What the task asks -> Repeat the listing below in full, exactly as it stands.

Data below ->
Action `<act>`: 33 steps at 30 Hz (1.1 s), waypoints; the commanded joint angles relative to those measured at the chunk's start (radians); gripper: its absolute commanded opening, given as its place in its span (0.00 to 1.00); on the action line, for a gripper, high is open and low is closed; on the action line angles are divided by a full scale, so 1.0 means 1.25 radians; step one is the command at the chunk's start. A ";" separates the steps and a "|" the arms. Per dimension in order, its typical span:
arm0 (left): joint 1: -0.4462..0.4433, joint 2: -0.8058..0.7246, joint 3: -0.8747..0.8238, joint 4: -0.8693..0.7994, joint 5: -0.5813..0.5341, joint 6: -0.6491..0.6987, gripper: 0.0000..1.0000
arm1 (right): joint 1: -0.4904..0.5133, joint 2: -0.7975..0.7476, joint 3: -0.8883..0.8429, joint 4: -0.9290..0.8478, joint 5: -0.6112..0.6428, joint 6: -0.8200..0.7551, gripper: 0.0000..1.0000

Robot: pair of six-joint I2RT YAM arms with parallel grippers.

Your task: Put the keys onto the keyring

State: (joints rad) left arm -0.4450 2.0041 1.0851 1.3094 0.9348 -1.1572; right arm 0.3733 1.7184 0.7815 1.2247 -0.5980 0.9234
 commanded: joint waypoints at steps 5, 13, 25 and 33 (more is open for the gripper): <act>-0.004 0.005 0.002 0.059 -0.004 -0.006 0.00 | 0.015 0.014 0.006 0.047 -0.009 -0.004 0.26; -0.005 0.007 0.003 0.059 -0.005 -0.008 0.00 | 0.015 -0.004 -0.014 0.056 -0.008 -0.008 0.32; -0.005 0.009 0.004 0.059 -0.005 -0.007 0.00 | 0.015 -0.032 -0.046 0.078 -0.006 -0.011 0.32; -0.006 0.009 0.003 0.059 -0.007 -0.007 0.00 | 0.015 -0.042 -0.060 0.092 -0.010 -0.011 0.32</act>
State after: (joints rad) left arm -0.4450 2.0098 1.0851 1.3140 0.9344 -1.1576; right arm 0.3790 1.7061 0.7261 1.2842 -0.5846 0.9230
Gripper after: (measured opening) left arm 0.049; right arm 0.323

Output below ->
Action `<act>`: 33 steps at 30 Hz (1.1 s), waypoints; the commanded joint angles relative to those measured at the chunk's start (radians); gripper: its absolute commanded opening, given as its place in its span (0.00 to 1.00); on the action line, for a gripper, high is open and low is closed; on the action line angles are divided by a full scale, so 1.0 means 1.25 radians; step one is the command at the chunk's start. A ";" separates the steps and a "|" the arms. Per dimension in order, its typical span:
arm0 (left): joint 1: -0.4462..0.4433, joint 2: -0.8058..0.7246, joint 3: -0.8747..0.8238, joint 4: -0.8693..0.7994, joint 5: -0.5813..0.5341, joint 6: -0.6491..0.6987, gripper: 0.0000..1.0000
arm1 (right): joint 1: -0.4904..0.5133, joint 2: -0.7975..0.7476, joint 3: -0.8883..0.8429, joint 4: -0.9290..0.8478, joint 5: -0.6112..0.6428, joint 6: -0.8200..0.7551, gripper: 0.0000..1.0000

Robot: pair of six-joint I2RT YAM arms with parallel grippers.

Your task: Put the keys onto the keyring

State: (joints rad) left arm -0.4450 2.0041 1.0851 1.3094 0.9348 -1.1572; right arm 0.3733 1.7184 0.7815 1.2247 -0.5980 0.9234
 commanded: joint waypoints at steps 5, 13, 25 and 33 (more is open for the gripper): <act>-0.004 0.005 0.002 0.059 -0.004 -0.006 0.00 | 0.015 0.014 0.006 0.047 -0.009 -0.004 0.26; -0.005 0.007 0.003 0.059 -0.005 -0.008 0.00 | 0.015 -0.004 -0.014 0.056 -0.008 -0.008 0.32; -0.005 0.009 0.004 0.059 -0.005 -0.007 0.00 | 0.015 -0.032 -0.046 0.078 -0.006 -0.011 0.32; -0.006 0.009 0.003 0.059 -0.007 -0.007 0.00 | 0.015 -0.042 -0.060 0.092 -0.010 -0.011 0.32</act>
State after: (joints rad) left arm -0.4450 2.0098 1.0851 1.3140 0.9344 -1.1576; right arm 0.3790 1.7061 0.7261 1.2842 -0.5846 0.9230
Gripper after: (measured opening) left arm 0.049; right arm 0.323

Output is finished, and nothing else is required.